#### Information provided
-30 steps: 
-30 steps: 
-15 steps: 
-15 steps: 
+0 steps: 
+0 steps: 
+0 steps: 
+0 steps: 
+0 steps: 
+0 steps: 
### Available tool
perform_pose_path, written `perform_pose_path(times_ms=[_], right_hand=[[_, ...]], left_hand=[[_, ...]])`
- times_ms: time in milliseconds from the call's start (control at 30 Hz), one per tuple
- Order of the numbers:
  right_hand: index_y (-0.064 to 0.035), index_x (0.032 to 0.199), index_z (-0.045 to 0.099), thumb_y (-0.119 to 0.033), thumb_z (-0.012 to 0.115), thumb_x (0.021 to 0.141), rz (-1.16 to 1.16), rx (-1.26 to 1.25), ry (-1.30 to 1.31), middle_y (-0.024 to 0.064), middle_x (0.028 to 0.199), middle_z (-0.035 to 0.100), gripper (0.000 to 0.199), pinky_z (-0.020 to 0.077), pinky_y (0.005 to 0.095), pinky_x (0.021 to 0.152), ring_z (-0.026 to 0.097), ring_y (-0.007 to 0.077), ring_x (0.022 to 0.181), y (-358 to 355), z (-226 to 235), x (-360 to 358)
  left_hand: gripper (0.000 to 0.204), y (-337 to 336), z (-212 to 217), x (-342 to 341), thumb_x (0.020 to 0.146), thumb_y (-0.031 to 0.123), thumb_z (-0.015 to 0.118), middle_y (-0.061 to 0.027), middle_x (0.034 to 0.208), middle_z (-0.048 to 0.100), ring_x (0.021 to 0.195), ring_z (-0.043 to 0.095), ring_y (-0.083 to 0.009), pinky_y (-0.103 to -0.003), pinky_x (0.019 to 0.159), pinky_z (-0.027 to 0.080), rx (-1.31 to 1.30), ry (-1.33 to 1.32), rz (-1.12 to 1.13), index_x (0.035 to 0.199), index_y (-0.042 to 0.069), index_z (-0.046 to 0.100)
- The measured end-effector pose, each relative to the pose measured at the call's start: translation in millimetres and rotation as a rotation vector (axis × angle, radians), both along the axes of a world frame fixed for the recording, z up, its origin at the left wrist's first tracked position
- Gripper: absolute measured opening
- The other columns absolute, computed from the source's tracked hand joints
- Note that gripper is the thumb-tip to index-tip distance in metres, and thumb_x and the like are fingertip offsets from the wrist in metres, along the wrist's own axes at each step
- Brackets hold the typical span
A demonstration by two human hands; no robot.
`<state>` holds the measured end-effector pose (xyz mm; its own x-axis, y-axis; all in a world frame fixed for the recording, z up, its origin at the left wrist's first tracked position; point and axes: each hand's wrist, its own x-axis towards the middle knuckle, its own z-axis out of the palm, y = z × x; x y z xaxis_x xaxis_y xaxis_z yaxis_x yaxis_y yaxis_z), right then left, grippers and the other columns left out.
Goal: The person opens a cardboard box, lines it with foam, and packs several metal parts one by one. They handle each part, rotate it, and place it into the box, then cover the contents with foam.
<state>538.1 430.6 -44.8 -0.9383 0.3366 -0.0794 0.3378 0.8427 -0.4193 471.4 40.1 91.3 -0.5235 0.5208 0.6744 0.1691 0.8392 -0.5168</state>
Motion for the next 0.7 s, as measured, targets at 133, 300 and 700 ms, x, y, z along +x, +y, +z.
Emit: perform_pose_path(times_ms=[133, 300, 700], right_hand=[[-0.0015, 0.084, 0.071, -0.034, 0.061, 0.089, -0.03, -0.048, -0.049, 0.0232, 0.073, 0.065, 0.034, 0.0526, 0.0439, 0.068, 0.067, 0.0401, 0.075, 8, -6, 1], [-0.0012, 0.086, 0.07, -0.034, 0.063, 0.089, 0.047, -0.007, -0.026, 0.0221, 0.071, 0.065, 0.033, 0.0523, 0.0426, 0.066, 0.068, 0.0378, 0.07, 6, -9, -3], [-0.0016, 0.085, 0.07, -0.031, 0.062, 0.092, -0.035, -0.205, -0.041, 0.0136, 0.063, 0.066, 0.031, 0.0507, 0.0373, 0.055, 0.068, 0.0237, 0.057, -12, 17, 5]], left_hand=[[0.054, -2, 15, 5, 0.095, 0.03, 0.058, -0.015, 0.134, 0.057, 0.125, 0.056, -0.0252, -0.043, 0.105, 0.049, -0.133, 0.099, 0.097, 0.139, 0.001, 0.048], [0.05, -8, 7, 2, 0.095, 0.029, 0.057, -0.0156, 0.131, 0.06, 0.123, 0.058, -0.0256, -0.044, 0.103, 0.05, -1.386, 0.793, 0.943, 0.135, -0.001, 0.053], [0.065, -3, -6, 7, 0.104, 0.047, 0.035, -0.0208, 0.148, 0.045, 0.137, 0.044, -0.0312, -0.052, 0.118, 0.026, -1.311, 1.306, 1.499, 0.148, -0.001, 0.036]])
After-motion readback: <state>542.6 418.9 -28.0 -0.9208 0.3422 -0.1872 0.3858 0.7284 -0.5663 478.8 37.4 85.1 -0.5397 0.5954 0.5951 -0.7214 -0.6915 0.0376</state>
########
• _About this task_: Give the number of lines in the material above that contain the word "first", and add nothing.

• _Answer to the problem_: 2